HART: Here's why Democrats fail on the economy

The primaries — where Democrats debate over who loves African-Americans the most, and Republicans who loves Jesus more — are over.

Now they must sell us on who will be best for the economy.

Hillary Clinton said that when she was elected she would put Bill Clinton in charge of the economy. Yes, the feminist icon is letting the man handle the checkbook.

Maybe Bill Clinton’s first move to reduce costs at the White House will be to fire the older salaried employees and hire interns.

In reality, while Obama grasps at taking credit for an economy that will go down in history as the weakest of any president's, he’s only spinning it. Obama will be the only president ever to preside over an eight-year period without a single year of at least 3 percent GDP growth. Oh, and he doubled our federal debt, adding more debt (about $10 trillion) than all 43 presidents before him.

He says he led us out of the recession with all his community organizing skills. He was inaugurated in January, 2009, and the recession ended months later, in June of 2009.

Obama acted like that was such a major accomplishment, but the reality is that we have had 47 recessions since records have been kept in the United States dating back to 1790. Recessions come along every five years or so, and we come out of every one of them.

His right-hand hatchet man, Rahm Emanuel, said it best: “Never let a good crisis go to waste.” Obama preyed on the economic fears of the country to load on big-government regulations and taxes that have, in fact, slowed the economy. Per the Wall Street Journal, “Mr. Obama will likely go down as having the worst economic-growth record of any president since the trough of the Great Depression in 1933 — over eight decades spanning 13 administrations, Mr. Obama thus far has overseen 1.7 percent average annual economic growth.”

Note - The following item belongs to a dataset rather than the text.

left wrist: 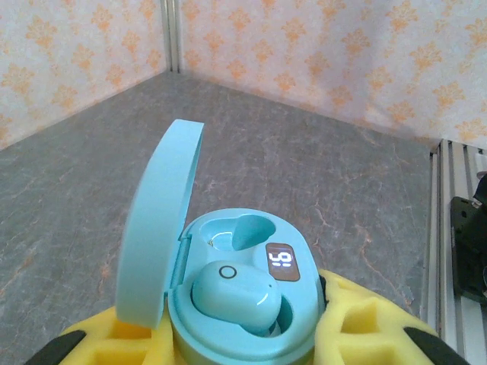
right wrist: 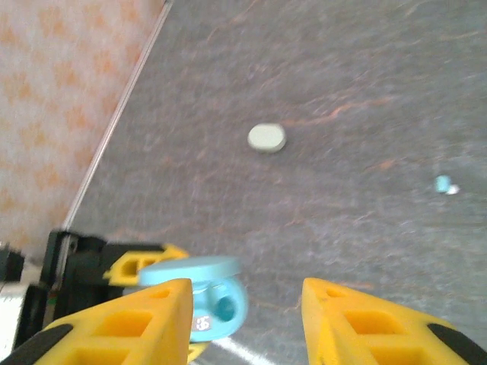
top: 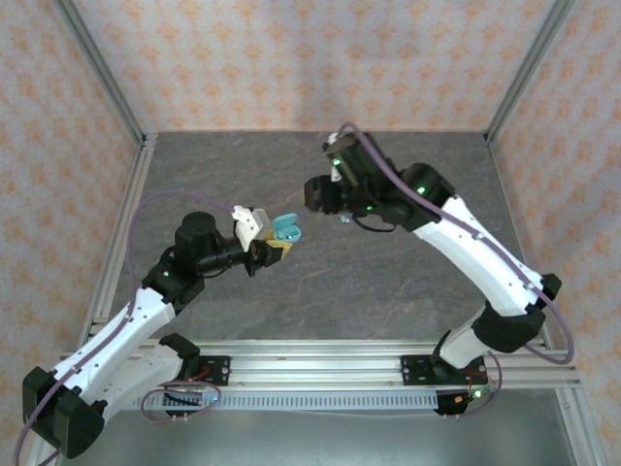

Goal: Insert the wireless bluetooth earbuds into the charging case

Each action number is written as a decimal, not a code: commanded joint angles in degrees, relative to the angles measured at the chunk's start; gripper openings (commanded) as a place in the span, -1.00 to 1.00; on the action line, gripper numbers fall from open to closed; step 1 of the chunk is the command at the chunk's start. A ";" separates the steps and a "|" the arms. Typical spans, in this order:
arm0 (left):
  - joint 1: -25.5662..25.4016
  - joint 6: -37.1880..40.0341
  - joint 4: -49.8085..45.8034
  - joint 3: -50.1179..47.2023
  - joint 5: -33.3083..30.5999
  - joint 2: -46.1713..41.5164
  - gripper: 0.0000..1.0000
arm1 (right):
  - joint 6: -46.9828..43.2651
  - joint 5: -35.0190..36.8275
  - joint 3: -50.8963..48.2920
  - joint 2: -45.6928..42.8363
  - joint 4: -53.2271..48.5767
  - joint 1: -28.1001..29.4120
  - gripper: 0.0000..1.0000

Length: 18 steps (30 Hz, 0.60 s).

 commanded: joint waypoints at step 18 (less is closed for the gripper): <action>-0.56 -1.33 0.14 -1.72 -3.44 -0.25 -1.00 | -8.15 -12.40 -12.08 24.36 8.07 -23.30 -0.33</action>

Big recessions are historically followed by robust recoveries. This didn’t happen under Obama because he decided to grow government, not jobs and the economy. Reagan inherited a recession from Jimmy Carter in 1981, but he grew the economy an average of 4.6 percent a year afterward by getting government out of the way and cutting taxes.

Obama touts the 5 percent unemployment rate, but that number’s misleading. New unemployment claims slow seven years after a recession ended. Workers can’t claim but about 99 weeks of unemployment. The real number to watch is the dismal labor participation rate, down to 62 percent from 66 percent when Obama took office. The latest bad jobs numbers tell us that 94 million Americans are not in the labor force.

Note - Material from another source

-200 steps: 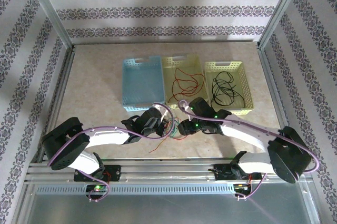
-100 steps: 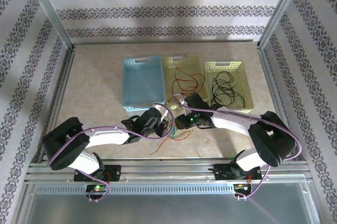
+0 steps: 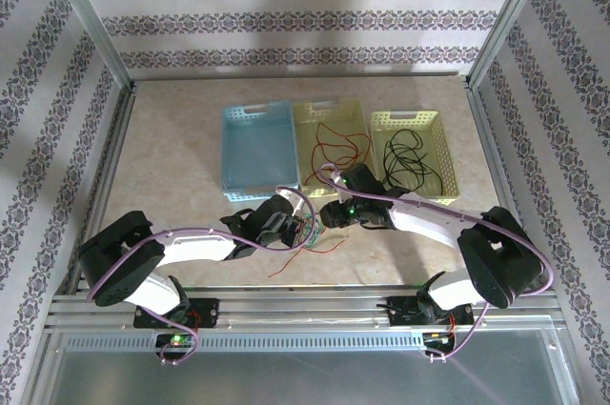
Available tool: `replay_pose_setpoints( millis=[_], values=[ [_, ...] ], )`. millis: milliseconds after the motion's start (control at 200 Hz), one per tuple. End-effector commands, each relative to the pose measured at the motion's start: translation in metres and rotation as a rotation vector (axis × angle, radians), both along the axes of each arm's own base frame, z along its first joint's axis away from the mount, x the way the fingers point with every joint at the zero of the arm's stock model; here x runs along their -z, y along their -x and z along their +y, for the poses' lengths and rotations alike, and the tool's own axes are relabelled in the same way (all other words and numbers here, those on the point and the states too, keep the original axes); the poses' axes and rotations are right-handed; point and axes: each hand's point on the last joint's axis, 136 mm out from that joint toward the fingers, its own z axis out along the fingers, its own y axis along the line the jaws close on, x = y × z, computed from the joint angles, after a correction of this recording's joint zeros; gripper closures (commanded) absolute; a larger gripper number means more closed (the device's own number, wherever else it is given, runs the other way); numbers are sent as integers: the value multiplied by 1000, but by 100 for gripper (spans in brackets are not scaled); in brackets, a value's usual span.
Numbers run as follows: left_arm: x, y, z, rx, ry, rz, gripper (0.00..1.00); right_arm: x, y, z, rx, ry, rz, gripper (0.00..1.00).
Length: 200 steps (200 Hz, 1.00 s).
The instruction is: Untangle the cables
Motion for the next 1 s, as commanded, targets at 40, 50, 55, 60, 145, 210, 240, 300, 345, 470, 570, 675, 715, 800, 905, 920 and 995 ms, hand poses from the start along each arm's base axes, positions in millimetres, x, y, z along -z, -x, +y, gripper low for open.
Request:
replay_pose_setpoints(
  millis=[40, 50, 55, 60, 145, 210, 240, 300, 345, 470, 570, 675, 715, 800, 905, 920, 995],
  values=[
    [15, 3, 7, -15, -54, 41, 100, 17, 3, -1, -4, 34, 44, 60],
    [15, 2, 7, -15, -53, 41, 100, 18, 3, 0, -5, 35, 44, 60],
    [15, 3, 7, -15, -53, 41, 100, 18, 3, 0, -7, 36, 45, 60],
    [15, 2, 7, -15, -53, 41, 100, 19, 3, 0, -7, 38, 46, 60],
    [14, 2, 6, -15, -46, 41, 100, 25, 2, 3, -11, 52, 54, 61],
    [14, 3, 6, -13, -43, 42, 100, 28, 0, 7, -18, 57, 54, 61],
    [15, 3, 5, -12, -43, 44, 100, 29, 0, 8, -21, 62, 52, 61],
    [16, 4, 5, -7, -44, 48, 100, 31, -1, 11, -28, 74, 50, 62],
    [16, 5, 5, -5, -44, 51, 100, 31, -1, 13, -35, 86, 45, 62],
    [14, 5, 4, -4, -35, 50, 100, 36, 1, 14, -53, 150, 18, 64],
    [11, 5, 5, -3, -30, 44, 100, 41, 0, 6, -47, 238, -11, 71],
    [11, 6, 6, -7, -29, 42, 100, 43, 0, -5, -15, 310, -39, 86],
    [11, 6, 6, -9, -30, 42, 100, 42, -1, -11, 13, 322, -51, 92],
    [12, 5, 8, -18, -36, 44, 100, 33, -2, -22, 61, 324, -90, 99],
    [12, 4, 10, -29, -38, 39, 100, 12, -1, -32, 110, 286, -147, 100],
    [13, 4, 11, -30, -41, 39, 100, 9, -1, -34, 121, 278, -156, 100],
    [13, 3, 12, -37, -44, 37, 100, -8, 0, -46, 185, 241, -197, 100]
  ],
)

Our country’s safety net has become a hammock. Eighten percent of unmarried males and 23 percent of unmarried women ages 25 to 54 are not in the labor force. It is now cool to be a layabout; Obama blames everyone else, but the mooch.

No wonder Hillary Clinton is distancing herself from Obama’s economic record. He has created costly government, not jobs. He has picked industries he doesn’t like, including coal, for-profit colleges, payday lending, etc., and instructed his goons to regulate them out of business.

Trump is resonating with the American people because this supposed recovery has not helped the middle class, as Democrats had promised.

The average family makes $53,700 per year now, down from about $56,000 when Obama started working his "magic" on the economy.

And now it is estimated that the average family pays $15,000 a year in regulatory costs. The Competitive Enterprise Institute says this hidden tax, in the form of 3,600 new regulations and 175,000 pages in the "Code of Federal Regulations," includes more than 1 million regulatory restrictions that burden every family.

They just don’t see it.

Obama had no business experience. Ditto for other liberal “stewards of our economy,” Nancy Pelosi and Harry Reid.